::: RECORDS PROVIDED :::
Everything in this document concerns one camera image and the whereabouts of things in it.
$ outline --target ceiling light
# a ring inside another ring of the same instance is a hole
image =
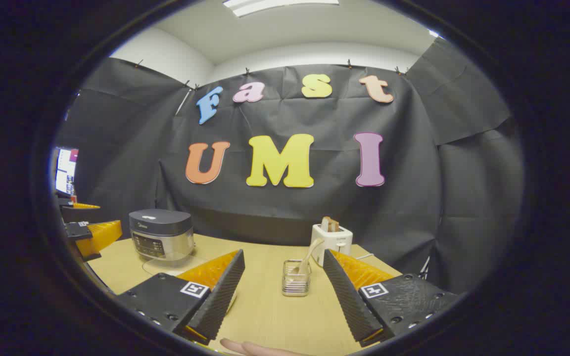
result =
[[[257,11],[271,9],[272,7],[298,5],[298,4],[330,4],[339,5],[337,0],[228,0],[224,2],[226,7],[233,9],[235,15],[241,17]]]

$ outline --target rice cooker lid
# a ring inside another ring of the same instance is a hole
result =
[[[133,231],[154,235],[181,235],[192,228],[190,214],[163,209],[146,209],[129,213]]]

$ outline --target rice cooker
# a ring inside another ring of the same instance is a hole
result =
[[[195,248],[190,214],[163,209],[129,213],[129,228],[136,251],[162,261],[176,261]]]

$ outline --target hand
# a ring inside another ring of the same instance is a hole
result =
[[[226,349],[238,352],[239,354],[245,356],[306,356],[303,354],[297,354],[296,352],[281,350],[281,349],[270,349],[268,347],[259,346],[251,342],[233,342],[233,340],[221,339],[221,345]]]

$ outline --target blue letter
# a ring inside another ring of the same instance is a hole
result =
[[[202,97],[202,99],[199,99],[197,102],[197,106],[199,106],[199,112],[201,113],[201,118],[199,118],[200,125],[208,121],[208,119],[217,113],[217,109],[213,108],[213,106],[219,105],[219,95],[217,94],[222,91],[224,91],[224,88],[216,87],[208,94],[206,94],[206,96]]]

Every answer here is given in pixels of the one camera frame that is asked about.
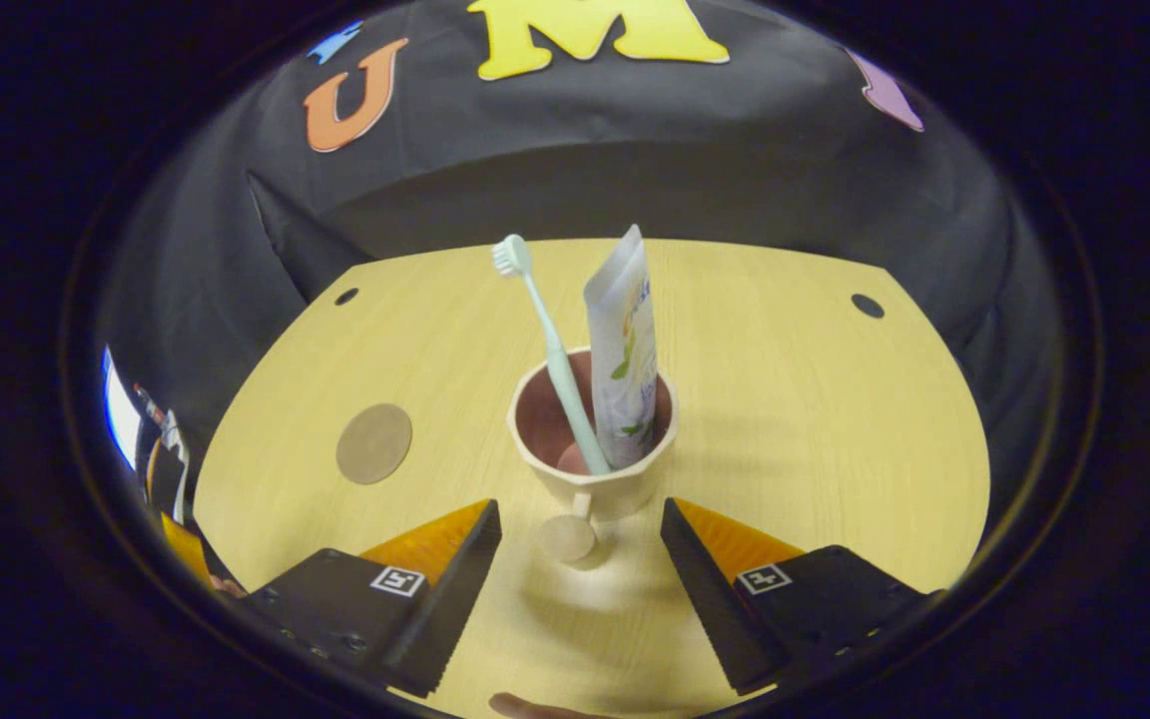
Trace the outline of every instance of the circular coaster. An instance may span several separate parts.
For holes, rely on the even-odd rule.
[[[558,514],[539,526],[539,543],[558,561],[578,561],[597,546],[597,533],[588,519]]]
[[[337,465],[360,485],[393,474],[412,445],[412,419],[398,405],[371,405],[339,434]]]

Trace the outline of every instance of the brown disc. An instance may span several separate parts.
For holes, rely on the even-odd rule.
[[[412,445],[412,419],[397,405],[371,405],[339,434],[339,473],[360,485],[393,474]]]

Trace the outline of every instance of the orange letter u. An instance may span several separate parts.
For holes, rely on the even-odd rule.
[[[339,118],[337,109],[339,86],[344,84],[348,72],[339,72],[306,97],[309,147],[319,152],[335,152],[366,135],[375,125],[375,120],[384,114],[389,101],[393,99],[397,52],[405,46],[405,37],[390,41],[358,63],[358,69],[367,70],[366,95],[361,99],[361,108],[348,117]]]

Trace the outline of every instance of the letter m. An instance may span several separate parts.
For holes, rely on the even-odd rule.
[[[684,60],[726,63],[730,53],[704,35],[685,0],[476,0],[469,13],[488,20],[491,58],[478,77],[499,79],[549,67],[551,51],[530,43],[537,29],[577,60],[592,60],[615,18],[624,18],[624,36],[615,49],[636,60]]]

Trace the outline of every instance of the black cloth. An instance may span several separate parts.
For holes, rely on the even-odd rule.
:::
Without the pictures, give back every record precisely as shown.

Everything in this document concerns one camera image and the whereabouts of things in it.
$ outline --target ceiling light
# a ring inside another ring of the same instance is a hole
image =
result =
[[[257,11],[271,9],[272,7],[298,5],[298,4],[330,4],[339,5],[337,0],[228,0],[224,2],[226,7],[233,9],[235,15],[241,17]]]

$ outline --target rice cooker lid
# a ring inside another ring of the same instance is a hole
result =
[[[133,231],[154,235],[181,235],[192,228],[190,214],[163,209],[146,209],[129,213]]]

$ outline --target rice cooker
# a ring inside another ring of the same instance is a hole
result =
[[[195,248],[190,214],[163,209],[129,213],[129,228],[136,251],[162,261],[176,261]]]

$ outline --target hand
# a ring inside another ring of the same instance is a hole
result =
[[[226,349],[238,352],[239,354],[245,356],[306,356],[303,354],[297,354],[296,352],[281,350],[281,349],[270,349],[268,347],[259,346],[251,342],[233,342],[233,340],[221,339],[221,345]]]

$ outline --target blue letter
# a ring inside another ring of the same instance is a hole
result =
[[[202,97],[202,99],[199,99],[197,102],[197,106],[199,106],[199,112],[201,113],[201,118],[199,118],[200,125],[208,121],[208,119],[217,113],[217,109],[213,108],[213,106],[219,105],[219,95],[217,94],[222,91],[224,91],[224,88],[216,87],[208,94],[206,94],[206,96]]]

Every answer here is given in pixels of the one camera frame that is asked about.
Trace the outline of every instance of the circular coaster. An instance may span several separate parts.
For holes, rely on the even-odd rule.
[[[558,514],[539,526],[539,543],[558,561],[578,561],[597,546],[597,533],[588,519]]]
[[[337,465],[360,485],[393,474],[412,445],[412,419],[398,405],[371,405],[339,434]]]

Trace the outline of every instance of the brown disc. An instance may span several separate parts.
For holes, rely on the even-odd rule.
[[[412,445],[412,419],[397,405],[371,405],[339,434],[339,473],[360,485],[393,474]]]

Trace the outline of every instance of the orange letter u. An instance may span several separate parts.
For holes, rely on the even-odd rule.
[[[339,118],[337,109],[339,86],[344,84],[348,72],[339,72],[306,97],[309,147],[319,152],[335,152],[366,135],[375,125],[375,120],[384,114],[389,101],[393,99],[397,52],[405,46],[405,37],[390,41],[358,63],[358,69],[367,70],[366,95],[361,99],[361,108],[348,117]]]

Trace the outline of every instance of the letter m. An instance may span several separate parts.
For holes, rely on the even-odd rule.
[[[684,60],[726,63],[730,53],[704,35],[685,0],[476,0],[469,13],[488,20],[491,58],[478,77],[499,79],[549,67],[551,51],[530,43],[537,29],[577,60],[592,60],[615,18],[624,18],[624,36],[615,49],[636,60]]]

Trace the outline of every instance of the black cloth. An instance may span several separate parts.
For holes, rely on the even-odd rule.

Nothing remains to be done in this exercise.